SUFFER IN SILENCE by Graham Masterton
3* Has too many things going on, and nothing felt entirely believable.
I've not read a GM book since his horror heyday, and probably shouldn't have bothered with this.
The female lead is supposedly in a happy relationship with a judge, but gets into bed naked with a female subordinate, and doesn't hesitate to make a move on her before belatedly coming to her senses - this is despite just having reassured the judge that if she commits to marrying him, she'll be faithful. Hmm.
Then there's the nursing home with the strange vibes and the residents forced to rewrite their wills in favour of the owners, under actual torture. With the aid of a corrupt solicitor. How was this not spotted by the regulators? How were the repeat deaths not considered suspicious? Do Irish authorities not inspect care homes or do DBS checks on employees?

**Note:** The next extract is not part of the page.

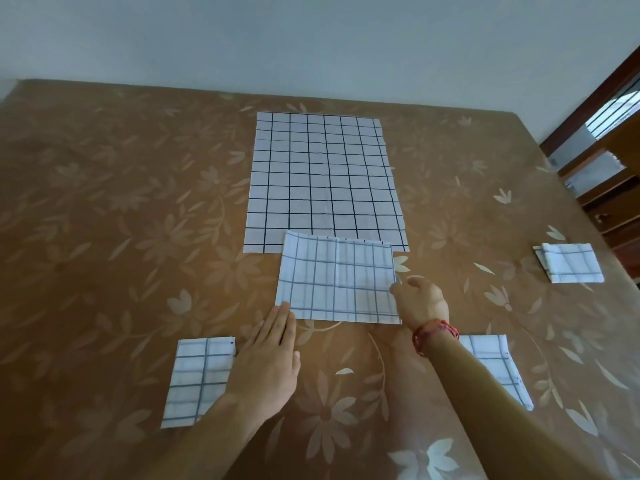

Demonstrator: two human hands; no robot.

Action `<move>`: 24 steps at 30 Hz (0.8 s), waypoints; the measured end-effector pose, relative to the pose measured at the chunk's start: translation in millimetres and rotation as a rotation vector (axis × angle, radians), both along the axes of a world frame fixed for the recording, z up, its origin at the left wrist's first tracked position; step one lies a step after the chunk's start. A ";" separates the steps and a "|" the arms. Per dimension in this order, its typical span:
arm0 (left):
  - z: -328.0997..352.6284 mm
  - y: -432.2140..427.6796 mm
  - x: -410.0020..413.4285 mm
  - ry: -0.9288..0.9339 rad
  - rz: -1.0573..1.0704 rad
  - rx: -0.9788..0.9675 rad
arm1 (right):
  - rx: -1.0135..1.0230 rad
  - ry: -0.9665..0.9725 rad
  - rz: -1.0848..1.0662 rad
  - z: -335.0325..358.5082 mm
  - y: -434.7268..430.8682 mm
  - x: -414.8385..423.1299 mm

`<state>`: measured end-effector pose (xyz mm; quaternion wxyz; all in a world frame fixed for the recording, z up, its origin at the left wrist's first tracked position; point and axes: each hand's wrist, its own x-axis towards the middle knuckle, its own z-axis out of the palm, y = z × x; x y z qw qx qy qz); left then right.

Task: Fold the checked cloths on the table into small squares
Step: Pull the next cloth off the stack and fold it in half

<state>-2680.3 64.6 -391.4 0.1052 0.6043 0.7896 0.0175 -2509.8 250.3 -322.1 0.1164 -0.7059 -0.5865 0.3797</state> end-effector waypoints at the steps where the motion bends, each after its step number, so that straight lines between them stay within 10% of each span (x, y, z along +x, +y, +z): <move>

The PIP aspect really, really, really deserves a strong warning of graphic animal cruelty. I had to skip several pages because of this.
The book had 2 Seans, which made for confusing reading. One Darragh died and another character called Darragh appeared after being introduced as another D-name.
The Husain aspect felt entirely unbelievable. A pensioner-age man living in a room in a high-end department store, that the authorities have no record of coming into the country - a millionaire, who's a flight risk, and a suspected rapist and killer - and he's given bail? When there's a handwritten letter by his son that practically confirms the former?
Feedback to the team at Aria and Aries, will be fairly brutal. ARC courtesy of NetGalley and Aria and Aries, for my reading pleasure.